▶ [WHAT YOU NEED TO DO] Return the data that follows exactly, with each line intact.

[Dataset entries]
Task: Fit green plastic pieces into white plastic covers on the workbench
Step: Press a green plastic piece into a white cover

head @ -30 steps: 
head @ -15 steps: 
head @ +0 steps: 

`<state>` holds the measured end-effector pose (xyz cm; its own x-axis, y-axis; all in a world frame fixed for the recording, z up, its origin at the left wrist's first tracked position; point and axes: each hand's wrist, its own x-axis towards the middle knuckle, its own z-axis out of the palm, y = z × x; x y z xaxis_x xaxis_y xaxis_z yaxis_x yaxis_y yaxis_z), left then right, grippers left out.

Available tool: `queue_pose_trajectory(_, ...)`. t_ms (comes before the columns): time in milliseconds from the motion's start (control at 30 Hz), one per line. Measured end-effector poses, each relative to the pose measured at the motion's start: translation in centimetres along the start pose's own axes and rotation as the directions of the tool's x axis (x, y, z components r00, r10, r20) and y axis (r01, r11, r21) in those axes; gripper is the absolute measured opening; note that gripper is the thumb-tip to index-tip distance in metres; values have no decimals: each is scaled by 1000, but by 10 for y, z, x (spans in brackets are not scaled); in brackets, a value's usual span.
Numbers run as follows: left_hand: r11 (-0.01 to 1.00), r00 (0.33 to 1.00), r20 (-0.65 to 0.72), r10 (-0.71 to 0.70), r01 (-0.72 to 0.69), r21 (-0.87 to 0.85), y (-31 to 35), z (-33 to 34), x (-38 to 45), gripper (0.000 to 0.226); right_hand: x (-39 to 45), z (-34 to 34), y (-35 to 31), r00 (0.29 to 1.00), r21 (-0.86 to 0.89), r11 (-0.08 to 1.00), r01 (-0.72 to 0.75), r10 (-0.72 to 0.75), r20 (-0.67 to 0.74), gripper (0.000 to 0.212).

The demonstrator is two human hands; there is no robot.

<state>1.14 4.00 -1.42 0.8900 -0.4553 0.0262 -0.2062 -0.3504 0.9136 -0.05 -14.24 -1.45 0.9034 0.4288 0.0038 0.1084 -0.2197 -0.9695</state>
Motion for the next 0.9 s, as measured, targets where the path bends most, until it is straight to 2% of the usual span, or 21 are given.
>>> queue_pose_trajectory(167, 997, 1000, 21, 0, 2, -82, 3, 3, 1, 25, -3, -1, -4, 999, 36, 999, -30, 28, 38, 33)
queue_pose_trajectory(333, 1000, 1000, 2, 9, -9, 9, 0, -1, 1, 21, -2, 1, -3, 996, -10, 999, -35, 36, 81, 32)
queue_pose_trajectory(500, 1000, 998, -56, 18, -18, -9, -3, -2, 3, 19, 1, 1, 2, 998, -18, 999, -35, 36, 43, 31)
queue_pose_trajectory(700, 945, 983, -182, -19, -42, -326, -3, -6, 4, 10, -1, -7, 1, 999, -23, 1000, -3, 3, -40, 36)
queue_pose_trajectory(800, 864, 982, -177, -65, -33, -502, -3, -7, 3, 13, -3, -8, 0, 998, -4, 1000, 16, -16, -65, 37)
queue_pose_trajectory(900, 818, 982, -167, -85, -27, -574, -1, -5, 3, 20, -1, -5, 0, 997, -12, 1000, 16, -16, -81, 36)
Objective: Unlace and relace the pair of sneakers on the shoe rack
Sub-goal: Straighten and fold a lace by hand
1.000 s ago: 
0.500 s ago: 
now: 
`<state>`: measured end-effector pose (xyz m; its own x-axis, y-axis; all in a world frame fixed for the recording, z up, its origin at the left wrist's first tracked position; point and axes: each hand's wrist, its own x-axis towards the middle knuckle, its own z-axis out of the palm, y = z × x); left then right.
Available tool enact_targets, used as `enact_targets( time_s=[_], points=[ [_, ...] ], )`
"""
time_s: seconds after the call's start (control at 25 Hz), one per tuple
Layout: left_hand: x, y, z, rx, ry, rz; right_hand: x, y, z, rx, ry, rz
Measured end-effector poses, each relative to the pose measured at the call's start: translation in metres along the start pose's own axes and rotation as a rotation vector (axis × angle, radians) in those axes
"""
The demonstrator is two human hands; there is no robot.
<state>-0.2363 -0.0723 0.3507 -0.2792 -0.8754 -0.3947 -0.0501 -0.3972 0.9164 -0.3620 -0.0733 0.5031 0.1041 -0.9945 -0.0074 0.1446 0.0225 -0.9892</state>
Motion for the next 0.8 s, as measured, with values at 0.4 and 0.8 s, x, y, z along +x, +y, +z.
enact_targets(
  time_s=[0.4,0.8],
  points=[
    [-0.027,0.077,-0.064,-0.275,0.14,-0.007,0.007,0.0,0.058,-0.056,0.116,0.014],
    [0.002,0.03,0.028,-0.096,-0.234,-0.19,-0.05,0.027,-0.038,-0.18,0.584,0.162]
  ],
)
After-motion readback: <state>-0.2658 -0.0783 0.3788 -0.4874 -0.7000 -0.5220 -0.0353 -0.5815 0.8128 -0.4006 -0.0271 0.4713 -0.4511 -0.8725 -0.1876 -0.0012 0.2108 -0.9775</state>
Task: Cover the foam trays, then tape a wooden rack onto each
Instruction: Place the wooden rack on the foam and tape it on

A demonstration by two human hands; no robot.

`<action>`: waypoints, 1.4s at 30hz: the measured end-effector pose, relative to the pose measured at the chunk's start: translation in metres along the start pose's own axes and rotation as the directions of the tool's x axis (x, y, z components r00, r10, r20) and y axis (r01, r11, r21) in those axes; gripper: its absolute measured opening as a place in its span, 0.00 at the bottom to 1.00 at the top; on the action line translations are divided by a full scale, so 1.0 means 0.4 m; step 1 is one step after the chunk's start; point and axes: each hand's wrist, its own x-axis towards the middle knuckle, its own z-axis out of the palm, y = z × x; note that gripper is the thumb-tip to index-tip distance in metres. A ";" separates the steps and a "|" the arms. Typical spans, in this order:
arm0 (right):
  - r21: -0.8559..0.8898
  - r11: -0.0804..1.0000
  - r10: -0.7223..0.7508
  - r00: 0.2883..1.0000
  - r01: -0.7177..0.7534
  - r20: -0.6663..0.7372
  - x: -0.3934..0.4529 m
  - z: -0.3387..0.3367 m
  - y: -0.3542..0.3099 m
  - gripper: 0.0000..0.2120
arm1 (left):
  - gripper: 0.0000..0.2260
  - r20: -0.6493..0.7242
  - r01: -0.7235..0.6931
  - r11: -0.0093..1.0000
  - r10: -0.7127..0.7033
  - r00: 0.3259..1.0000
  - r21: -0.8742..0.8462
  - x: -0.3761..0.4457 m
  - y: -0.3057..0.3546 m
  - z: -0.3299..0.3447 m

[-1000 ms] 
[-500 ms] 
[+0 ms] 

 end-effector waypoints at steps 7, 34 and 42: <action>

▶ [TASK SOLUTION]
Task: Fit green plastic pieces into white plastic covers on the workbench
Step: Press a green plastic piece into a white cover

head @ -30 steps: 
head @ -15 steps: 
head @ +0 steps: 

`<state>` holds the measured end-effector pose (xyz cm; its own x-axis, y-axis; all in a world frame fixed for the recording, z up, its origin at the left wrist's first tracked position; point and axes: each hand's wrist, its own x-axis towards the middle knuckle, its own z-axis out of the palm, y = z × x; x y z xaxis_x xaxis_y xaxis_z yaxis_x yaxis_y yaxis_z), left then right, grippers left out.

Available tool: `queue_pose_trajectory(_, ...)`. t_ms (comes before the columns): time in milliseconds from the motion's start (control at 30 Hz), one per line. Measured end-effector poses, each relative to the pose measured at the motion's start: translation in centimetres along the start pose's own axes and rotation as the directions of the tool's x axis (x, y, z components r00, r10, r20) and y axis (r01, r11, r21) in those axes; gripper is the absolute measured opening; note that gripper is the thumb-tip to index-tip distance in metres; values have no decimals: each is scaled by 1000, but by 10 for y, z, x (spans in brackets are not scaled); in brackets, a value's usual span.
Numbers run as follows: left_hand: r11 (-0.01 to 1.00), r00 (0.33 to 1.00), r20 (-0.65 to 0.72), r10 (-0.71 to 0.70), r01 (-0.72 to 0.69), r21 (-0.87 to 0.85), y (-31 to 35), z (-33 to 34), x (-38 to 45), gripper (0.000 to 0.226); right_hand: x (-39 to 45), z (-34 to 34), y (-35 to 31), r00 (0.29 to 1.00), r21 (-0.86 to 0.89), r11 (-0.08 to 1.00), r01 (-0.72 to 0.75), r10 (-0.72 to 0.75), r20 (-0.67 to 0.74), gripper (0.000 to 0.212).

The demonstrator is two human hands; there is no robot.

<state>1.14 4.00 -1.42 0.8900 -0.4553 0.0262 -0.2062 -0.3504 0.9136 -0.05 -14.24 -1.45 0.9034 0.4288 0.0038 0.1084 -0.2197 -0.9695</state>
Motion for the next 0.9 s, as measured, targets where the path bends most, until it is straight to 2% of the usual span, or 21 are given.
>>> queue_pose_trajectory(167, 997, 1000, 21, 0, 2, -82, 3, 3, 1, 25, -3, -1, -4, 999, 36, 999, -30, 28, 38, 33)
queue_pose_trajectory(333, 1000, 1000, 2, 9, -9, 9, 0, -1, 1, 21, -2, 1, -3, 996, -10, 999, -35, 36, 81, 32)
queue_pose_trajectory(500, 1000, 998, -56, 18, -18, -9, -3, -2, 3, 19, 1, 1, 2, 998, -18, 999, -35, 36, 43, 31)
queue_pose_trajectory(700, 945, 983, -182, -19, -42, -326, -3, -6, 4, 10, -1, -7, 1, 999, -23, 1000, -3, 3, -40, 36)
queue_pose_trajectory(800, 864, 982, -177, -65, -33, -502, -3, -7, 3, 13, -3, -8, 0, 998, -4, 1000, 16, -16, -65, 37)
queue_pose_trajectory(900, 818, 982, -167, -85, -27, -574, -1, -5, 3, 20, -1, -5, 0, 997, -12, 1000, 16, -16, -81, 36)
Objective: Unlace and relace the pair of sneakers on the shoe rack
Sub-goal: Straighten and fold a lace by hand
1.000 s ago: 
0.500 s ago: 
now: 
`<state>`: measured end-effector pose (xyz m; its own x-axis, y-axis; all in a world frame fixed for the recording, z up, its origin at the left wrist's first tracked position; point and axes: each hand's wrist, its own x-axis towards the middle knuckle, its own z-axis out of the palm, y = z × x); left then right.
Available tool enact_targets, used as `enact_targets( time_s=[_], points=[ [_, ...] ], )`
"""
time_s: seconds after the call's start (control at 25 Hz), one per tuple
Layout: left_hand: x, y, z, rx, ry, rz; right_hand: x, y, z, rx, ry, rz
Measured end-effector poses, each relative to the pose measured at the call's start: translation in metres along the start pose's own axes and rotation as a rotation vector (axis × angle, radians) in those axes
"""
The demonstrator is two human hands; there is no robot.
<state>-0.2363 -0.0723 0.3507 -0.2792 -0.8754 -0.3947 -0.0501 -0.3972 0.9164 -0.3620 -0.0733 0.5031 0.1041 -0.9945 -0.0074 0.1446 0.0225 -0.9892</state>
Motion for the next 0.8 s, as measured, with values at 0.4 and 0.8 s, x, y, z along +x, +y, +z.
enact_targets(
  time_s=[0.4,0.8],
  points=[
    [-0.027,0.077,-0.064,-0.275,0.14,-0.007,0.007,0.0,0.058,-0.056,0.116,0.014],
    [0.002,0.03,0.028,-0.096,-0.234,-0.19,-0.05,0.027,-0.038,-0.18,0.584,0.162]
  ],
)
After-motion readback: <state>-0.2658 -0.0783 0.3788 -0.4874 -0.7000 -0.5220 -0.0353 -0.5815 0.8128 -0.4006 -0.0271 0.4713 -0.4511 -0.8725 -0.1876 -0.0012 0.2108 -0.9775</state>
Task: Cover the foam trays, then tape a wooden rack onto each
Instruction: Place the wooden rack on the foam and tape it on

A demonstration by two human hands; no robot.

`<action>`: waypoints, 1.4s at 30hz: the measured end-effector pose, relative to the pose measured at the chunk's start: translation in metres along the start pose's own axes and rotation as the directions of the tool's x axis (x, y, z components r00, r10, r20) and y axis (r01, r11, r21) in those axes; gripper: its absolute measured opening as a place in its span, 0.00 at the bottom to 1.00 at the top; on the action line translations are divided by a full scale, so 1.0 means 0.4 m; step 1 is one step after the chunk's start; point and axes: each hand's wrist, its own x-axis towards the middle knuckle, its own z-axis out of the palm, y = z × x; note that gripper is the thumb-tip to index-tip distance in metres. A ";" separates the steps and a "|" the arms. Typical spans, in this order:
arm0 (right):
  - r21: -0.8559..0.8898
  - r11: -0.0804..1.0000
  - r10: -0.7223..0.7508
  - r00: 0.2883..1.0000
  - r01: -0.7177..0.7534
  - r20: -0.6663..0.7372
  - x: -0.3934..0.4529 m
  - z: -0.3387..0.3367 m
  - y: -0.3542..0.3099 m
  - gripper: 0.0000..0.2120
arm1 (left):
  - gripper: 0.0000..0.2260
  - r20: -0.6493..0.7242
  - r01: -0.7235..0.6931
  - r11: -0.0093..1.0000
  - r10: -0.7127..0.7033
  - r00: 0.3259..1.0000
  - r21: -0.8742..0.8462
  - x: -0.3761..0.4457 m
  - y: -0.3057..0.3546 m
  - z: -0.3299..0.3447 m

[-1000 ms] 
[-500 ms] 
[+0 ms] 

 end-effector waypoints at steps 7, 34 and 42: <action>

That completes the output for this exercise.